You'd typically build your own MCP Server when you have internal tools or APIs with no ready-made Server, or when you want to expose your own service to Claude. An MCP Server's core structure: declare tools (tell Claude what it can do), receive requests (when Claude calls your tool), execute operations and return results. Using Anthropic's official Python SDK, a minimal working MCP Server requires only about 30-50 lines of code.
MCP Server development has a lower barrier than traditional API integration because the MCP protocol standardizes "the communication format between AI and tools" — you don't need to write a separate integration for each AI application. Just build one MCP Server and all MCP-supporting AI applications can use it. This "write once, use everywhere" characteristic makes MCP Server investment returns far exceed traditional API integration, which is why the MCP ecosystem could expand so rapidly in 2025.

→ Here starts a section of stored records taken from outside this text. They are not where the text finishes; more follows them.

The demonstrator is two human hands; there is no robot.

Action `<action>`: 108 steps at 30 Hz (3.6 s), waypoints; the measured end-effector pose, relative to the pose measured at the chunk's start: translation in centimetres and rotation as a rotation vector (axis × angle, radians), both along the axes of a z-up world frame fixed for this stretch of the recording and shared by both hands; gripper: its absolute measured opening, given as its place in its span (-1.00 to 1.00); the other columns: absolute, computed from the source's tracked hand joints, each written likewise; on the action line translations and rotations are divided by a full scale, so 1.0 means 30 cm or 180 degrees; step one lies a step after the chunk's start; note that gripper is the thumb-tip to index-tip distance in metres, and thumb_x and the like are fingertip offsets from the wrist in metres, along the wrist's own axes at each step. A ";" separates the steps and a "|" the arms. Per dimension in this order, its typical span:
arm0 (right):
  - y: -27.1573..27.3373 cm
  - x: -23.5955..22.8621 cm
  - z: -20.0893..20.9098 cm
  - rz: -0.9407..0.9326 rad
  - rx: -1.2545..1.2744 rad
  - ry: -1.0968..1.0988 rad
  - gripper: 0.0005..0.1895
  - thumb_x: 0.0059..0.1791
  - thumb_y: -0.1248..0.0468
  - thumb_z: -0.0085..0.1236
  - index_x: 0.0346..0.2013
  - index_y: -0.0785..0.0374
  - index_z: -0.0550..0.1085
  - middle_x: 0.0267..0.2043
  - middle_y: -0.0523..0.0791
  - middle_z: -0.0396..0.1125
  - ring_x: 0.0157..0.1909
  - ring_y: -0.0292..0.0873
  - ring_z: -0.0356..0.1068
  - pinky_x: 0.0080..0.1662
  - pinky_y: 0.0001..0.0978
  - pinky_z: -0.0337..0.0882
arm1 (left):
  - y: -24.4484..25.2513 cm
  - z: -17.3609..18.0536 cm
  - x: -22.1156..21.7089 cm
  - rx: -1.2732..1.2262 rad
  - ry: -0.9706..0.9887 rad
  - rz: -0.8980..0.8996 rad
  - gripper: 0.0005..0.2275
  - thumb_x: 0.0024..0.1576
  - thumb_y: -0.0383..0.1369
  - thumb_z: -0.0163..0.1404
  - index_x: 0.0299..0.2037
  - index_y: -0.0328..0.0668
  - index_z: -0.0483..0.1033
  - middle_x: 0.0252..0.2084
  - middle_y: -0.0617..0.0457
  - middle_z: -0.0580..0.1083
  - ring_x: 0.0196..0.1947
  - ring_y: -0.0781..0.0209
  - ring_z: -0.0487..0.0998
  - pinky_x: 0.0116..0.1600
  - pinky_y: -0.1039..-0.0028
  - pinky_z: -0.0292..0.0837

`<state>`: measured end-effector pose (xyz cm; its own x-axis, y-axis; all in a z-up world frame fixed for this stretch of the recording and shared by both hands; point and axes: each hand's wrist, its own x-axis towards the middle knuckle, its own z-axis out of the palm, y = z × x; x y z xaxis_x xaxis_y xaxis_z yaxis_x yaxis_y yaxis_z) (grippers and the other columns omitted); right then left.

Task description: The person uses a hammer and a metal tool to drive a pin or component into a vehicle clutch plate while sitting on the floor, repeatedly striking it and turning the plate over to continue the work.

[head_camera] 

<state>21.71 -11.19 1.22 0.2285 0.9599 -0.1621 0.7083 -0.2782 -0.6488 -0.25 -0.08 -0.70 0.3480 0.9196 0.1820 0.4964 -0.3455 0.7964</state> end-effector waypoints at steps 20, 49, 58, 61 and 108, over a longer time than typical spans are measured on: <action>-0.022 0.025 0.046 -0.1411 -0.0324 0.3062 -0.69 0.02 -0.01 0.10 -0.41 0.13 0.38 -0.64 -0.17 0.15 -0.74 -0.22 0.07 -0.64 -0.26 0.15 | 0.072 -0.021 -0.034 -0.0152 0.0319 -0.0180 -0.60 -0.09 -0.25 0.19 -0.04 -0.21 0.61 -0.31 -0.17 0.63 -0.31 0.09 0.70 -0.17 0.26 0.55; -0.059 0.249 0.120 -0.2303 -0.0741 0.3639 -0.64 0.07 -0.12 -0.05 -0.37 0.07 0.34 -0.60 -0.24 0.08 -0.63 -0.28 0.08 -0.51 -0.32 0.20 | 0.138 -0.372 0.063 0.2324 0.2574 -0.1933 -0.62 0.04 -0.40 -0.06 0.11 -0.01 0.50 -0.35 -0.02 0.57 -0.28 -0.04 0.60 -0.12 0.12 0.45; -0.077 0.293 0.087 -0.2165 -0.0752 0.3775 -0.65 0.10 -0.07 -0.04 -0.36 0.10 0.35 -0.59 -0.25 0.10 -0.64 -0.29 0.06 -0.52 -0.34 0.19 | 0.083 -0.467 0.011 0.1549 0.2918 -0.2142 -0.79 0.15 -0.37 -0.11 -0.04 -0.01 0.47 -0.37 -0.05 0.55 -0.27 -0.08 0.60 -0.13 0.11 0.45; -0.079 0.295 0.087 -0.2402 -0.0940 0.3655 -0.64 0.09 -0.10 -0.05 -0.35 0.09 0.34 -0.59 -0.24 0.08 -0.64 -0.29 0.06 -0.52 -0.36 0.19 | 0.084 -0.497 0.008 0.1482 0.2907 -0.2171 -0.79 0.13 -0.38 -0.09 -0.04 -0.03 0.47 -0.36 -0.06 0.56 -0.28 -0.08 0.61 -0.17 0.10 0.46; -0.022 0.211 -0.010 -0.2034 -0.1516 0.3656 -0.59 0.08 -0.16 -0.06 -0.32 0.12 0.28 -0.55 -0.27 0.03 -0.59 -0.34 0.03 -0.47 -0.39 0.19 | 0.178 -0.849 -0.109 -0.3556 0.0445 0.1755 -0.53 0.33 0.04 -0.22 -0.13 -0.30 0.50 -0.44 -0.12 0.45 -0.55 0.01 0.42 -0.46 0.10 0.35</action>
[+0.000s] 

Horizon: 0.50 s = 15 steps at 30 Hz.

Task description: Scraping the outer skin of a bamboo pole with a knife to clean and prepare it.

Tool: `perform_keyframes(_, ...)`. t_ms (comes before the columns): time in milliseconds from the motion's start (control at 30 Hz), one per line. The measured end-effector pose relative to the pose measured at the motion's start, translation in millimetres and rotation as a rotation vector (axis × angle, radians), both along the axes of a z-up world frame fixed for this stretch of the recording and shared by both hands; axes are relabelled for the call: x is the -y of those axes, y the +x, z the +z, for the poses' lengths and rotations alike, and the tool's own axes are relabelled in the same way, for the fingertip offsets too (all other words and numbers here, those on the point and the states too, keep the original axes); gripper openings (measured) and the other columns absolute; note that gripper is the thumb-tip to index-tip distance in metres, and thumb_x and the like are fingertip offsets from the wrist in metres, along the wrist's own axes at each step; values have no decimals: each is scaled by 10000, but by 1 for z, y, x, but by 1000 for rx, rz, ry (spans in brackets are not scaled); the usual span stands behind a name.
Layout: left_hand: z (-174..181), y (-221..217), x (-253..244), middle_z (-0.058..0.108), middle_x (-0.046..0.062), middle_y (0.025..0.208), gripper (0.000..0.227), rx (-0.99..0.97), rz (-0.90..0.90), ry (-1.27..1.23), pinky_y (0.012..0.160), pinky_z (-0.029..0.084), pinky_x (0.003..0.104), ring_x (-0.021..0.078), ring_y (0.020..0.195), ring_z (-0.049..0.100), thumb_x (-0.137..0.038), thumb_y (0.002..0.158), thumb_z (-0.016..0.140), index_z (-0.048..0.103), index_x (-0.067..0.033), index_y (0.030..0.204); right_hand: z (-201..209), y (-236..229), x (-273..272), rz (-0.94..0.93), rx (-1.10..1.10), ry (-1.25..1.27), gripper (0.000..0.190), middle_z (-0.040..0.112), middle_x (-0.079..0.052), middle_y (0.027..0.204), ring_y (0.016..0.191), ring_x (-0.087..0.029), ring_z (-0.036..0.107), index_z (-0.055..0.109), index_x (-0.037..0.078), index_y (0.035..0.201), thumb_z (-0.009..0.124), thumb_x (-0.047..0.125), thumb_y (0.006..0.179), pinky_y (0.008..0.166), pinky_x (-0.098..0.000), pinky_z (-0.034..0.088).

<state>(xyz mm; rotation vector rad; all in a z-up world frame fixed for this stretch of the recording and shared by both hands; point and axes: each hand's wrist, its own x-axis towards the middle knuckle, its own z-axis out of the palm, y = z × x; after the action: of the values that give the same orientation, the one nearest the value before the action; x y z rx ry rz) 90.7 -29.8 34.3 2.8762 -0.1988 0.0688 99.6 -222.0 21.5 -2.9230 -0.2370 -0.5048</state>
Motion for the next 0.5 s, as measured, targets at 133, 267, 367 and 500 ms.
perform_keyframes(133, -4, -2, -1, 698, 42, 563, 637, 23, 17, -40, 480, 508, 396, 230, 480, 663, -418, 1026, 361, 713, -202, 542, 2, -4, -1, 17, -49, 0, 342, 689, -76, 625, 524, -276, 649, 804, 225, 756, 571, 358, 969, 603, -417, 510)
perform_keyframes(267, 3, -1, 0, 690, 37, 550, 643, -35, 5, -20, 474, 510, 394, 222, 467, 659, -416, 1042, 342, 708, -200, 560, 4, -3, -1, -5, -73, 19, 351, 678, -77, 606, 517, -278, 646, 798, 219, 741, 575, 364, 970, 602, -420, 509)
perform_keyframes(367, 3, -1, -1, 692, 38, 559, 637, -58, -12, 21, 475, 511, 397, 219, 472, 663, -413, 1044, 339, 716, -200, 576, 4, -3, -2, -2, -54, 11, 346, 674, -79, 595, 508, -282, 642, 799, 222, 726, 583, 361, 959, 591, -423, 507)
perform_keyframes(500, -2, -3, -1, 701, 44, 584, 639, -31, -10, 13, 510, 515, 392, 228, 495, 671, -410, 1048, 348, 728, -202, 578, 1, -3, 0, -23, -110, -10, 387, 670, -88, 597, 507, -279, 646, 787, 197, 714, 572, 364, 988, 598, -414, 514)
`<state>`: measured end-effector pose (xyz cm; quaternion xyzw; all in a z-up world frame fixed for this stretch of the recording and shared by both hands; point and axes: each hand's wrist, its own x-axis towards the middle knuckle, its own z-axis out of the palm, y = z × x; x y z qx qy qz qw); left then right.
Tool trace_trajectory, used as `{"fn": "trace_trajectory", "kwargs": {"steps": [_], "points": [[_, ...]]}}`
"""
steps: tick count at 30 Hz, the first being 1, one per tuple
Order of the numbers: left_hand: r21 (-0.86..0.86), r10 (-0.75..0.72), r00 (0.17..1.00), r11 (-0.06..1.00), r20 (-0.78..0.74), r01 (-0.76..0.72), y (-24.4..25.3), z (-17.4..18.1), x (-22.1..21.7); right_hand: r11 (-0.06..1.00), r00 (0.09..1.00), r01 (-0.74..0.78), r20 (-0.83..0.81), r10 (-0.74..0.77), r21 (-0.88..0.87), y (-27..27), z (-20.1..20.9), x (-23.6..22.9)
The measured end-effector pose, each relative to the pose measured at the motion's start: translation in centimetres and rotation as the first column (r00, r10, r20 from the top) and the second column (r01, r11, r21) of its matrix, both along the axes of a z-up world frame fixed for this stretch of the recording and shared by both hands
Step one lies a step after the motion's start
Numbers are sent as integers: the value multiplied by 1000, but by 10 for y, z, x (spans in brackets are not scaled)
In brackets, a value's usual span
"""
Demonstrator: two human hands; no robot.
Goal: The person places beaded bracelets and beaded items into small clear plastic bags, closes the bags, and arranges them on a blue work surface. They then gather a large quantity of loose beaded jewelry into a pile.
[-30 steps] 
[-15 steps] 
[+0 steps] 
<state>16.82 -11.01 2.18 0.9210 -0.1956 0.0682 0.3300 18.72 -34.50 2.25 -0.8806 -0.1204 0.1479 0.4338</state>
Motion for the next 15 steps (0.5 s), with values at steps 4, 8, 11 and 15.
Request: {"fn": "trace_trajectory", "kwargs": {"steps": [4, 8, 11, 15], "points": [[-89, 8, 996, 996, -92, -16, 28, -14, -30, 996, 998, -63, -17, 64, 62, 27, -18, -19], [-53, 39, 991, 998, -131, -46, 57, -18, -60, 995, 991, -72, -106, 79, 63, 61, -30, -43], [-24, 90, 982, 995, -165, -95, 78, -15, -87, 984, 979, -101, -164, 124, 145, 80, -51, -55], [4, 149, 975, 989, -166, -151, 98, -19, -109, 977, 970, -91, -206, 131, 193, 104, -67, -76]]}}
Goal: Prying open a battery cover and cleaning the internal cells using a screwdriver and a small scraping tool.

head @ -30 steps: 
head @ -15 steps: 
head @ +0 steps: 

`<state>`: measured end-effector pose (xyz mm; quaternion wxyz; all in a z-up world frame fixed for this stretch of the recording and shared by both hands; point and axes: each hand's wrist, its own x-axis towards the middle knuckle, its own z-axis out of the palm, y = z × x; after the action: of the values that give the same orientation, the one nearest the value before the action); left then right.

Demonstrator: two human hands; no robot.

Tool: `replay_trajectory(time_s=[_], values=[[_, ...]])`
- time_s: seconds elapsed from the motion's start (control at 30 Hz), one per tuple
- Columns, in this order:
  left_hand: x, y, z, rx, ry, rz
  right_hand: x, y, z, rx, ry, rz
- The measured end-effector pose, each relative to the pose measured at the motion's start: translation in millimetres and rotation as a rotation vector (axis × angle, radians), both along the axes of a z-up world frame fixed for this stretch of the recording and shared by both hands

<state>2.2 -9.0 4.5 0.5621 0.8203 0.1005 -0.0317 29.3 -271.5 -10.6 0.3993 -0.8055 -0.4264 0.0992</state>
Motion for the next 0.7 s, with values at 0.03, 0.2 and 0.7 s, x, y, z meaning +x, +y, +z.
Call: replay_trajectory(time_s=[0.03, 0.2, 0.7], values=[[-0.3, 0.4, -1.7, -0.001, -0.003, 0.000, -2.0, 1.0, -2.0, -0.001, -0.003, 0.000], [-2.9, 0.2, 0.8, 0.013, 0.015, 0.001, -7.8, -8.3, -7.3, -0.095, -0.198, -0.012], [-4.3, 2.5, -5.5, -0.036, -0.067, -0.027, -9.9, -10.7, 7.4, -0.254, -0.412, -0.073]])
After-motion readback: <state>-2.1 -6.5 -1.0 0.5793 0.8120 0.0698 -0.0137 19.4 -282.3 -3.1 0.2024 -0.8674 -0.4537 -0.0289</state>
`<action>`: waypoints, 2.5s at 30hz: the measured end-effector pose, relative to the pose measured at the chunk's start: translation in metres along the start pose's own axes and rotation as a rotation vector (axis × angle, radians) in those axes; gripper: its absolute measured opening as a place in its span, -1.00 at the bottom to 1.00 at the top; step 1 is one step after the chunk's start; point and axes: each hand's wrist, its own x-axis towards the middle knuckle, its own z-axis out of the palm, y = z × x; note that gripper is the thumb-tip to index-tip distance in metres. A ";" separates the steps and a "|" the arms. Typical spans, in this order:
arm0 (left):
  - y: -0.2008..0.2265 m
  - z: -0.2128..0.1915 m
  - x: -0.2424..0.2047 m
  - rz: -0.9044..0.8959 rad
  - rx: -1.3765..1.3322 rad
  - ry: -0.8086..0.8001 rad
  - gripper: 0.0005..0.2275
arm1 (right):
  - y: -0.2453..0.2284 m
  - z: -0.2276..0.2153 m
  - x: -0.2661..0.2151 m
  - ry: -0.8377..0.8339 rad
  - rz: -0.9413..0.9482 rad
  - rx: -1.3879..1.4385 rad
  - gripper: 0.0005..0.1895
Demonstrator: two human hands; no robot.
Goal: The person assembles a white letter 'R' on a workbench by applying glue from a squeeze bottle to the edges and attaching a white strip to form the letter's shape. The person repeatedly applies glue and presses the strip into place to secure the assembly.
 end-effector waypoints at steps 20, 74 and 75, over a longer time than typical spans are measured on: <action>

The most direct developer impact: MCP enables you to integrate Claude's capabilities into any API-connected system with dramatically lower integration cost than traditional approaches. A practical scenario: if your company has an internal knowledge base, CRM, or work management system, after building an MCP Server, employees can query and operate these systems directly through natural language — without learning each system's interface. This "operate any system with natural language" capability is one of AI tools' highest-productivity-impact applications for enterprises.
Fastest path to building your first MCP Server: (1) find an existing Server in github.com/modelcontextprotocol/servers that's closest to your needs and use its code as a starting point; (2) install pip install mcp httpx; (3) replace the Server's tool names and descriptions with yours; (4) replace the logic in call_tool with calls to your API; (5) add to Claude Desktop config, test. Start with one tool, confirm the basic flow works, then gradually add more tools.